Few other authors in the history of Western philosophy approximate him in depth and range: perhaps only Aristotle who studied with him , Aquinas, and Kant would be generally agreed to be of the same rank. Among the most important of these abstract objects as they are now called, because they are not located in space or time are goodness, beauty, equality, bigness, likeness, unity, being, sameness, difference, change, and changelessness.
Nearly every major work of Plato is, in some way, devoted to or dependent on this distinction.
What did plato believe in government
Many of them explore the ethical and practical consequences of conceiving of reality in this bifurcated way. We are urged to transform our values by taking to heart the greater reality of the forms and the defectiveness of the corporeal world. We must recognize that the soul is a different sort of object from the body—so much so that it does not depend on the existence of the body for its functioning, and can in fact grasp the nature of the forms far more easily when it is not encumbered by its attachment to anything corporeal.

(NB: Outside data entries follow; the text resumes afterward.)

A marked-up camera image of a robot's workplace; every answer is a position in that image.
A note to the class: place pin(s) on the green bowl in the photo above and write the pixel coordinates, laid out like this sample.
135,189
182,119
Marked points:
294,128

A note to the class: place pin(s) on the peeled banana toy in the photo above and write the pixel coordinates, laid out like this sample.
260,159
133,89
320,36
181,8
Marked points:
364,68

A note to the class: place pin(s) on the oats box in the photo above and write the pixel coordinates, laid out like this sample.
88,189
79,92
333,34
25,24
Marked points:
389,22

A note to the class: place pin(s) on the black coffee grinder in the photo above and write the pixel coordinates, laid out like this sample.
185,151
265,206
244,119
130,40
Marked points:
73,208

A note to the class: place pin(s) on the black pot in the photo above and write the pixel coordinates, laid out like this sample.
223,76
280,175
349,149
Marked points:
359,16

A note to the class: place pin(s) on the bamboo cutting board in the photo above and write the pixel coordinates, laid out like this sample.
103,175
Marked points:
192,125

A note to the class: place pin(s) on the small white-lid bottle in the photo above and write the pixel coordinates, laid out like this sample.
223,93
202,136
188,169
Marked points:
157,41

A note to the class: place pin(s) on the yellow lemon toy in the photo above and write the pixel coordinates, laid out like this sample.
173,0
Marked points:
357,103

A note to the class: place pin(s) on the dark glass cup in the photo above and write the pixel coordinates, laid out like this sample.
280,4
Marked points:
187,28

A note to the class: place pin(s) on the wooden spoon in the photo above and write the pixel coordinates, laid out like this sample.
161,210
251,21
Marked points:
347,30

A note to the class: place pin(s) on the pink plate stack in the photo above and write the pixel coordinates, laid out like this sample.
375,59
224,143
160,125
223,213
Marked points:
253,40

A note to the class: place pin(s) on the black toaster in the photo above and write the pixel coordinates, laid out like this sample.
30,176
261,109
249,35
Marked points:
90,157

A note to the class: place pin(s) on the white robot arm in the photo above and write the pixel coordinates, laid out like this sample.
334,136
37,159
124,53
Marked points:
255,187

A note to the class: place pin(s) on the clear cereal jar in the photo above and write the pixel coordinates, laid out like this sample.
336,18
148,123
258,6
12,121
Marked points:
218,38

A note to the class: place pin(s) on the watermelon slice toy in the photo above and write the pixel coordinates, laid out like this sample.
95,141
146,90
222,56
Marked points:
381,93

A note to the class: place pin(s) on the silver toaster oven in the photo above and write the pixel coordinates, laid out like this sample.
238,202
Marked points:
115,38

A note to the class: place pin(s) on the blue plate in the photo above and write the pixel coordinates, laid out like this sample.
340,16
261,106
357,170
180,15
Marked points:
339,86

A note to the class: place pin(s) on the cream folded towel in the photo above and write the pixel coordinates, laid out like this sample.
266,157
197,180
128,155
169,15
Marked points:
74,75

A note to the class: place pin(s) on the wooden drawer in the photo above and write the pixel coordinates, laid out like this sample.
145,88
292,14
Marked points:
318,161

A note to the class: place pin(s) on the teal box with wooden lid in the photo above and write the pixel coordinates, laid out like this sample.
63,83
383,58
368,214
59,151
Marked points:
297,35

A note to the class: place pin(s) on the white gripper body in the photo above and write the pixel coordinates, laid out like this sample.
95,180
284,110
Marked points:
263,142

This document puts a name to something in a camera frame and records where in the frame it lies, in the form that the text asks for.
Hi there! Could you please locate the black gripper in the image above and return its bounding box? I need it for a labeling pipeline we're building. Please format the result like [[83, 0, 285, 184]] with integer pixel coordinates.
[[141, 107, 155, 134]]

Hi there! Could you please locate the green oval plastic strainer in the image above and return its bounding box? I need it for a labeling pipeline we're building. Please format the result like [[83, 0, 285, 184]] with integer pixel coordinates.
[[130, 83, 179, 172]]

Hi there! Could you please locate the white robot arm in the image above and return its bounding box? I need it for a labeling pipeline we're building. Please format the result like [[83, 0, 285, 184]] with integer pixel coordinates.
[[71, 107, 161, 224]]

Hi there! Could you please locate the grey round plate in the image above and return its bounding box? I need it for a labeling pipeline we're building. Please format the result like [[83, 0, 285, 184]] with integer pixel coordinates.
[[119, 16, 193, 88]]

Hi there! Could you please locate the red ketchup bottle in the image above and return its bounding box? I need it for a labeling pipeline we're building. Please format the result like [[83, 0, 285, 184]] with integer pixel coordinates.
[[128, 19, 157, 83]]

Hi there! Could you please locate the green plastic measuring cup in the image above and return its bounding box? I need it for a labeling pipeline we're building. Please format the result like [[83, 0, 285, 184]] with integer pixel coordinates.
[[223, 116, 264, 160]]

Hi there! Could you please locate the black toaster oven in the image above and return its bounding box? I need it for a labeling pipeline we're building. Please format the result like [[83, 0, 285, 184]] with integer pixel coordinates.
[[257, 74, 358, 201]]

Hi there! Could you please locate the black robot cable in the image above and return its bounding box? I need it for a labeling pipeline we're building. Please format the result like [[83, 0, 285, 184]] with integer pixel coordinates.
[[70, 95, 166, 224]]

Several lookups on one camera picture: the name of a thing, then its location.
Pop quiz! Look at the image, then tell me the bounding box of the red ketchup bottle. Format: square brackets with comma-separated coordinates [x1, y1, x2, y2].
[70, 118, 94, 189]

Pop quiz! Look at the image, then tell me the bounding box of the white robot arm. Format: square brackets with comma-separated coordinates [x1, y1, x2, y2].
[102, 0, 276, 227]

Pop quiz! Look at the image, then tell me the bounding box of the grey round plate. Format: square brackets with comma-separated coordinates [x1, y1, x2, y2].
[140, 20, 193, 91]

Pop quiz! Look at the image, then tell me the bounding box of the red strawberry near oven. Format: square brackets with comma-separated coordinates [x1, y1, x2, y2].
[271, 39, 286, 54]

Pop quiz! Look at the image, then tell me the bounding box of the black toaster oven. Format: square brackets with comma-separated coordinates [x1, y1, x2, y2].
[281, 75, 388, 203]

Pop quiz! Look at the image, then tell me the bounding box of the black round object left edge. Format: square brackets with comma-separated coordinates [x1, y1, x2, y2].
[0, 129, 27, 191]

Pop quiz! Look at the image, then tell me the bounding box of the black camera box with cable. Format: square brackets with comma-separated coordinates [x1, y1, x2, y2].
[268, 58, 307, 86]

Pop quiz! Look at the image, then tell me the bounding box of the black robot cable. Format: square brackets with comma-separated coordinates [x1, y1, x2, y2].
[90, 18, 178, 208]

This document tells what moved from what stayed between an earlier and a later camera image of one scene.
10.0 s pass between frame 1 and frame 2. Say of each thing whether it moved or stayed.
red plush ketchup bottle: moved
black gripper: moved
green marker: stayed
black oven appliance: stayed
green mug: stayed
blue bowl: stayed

To understand which things are good and why they are good and if we are not interested in such questions, how can we become good? For example, the forms are sometimes described as hypotheses see for example Phaedo. The form of good in particular is described as something of a mystery whose real nature is elusive and as yet unknown to anyone at all Republic.
Puzzles are raised—and not overtly answered—about how any of the forms can be known and how we are to talk about them without falling into contradiction Parmenides , or about what it is to know anything Theaetetus or to name anything Cratylus. When one compares Plato with some of the other philosophers who are often ranked with him—Aristotle, Aquinas, and Kant, for example—he can be recognized to be far more exploratory, incompletely systematic, elusive, and playful than they.
His readers are not presented with an elaborate system of doctrines held to be so fully worked out that they are in no need of further exploration or development; instead, what we often receive from Plato is a few key ideas together with a series of suggestions and problems about how those ideas are to be interrogated and deployed. Readers of a Platonic dialogue are drawn into thinking for themselves about the issues raised, if they are to learn what the dialogue itself might be thought to say about them.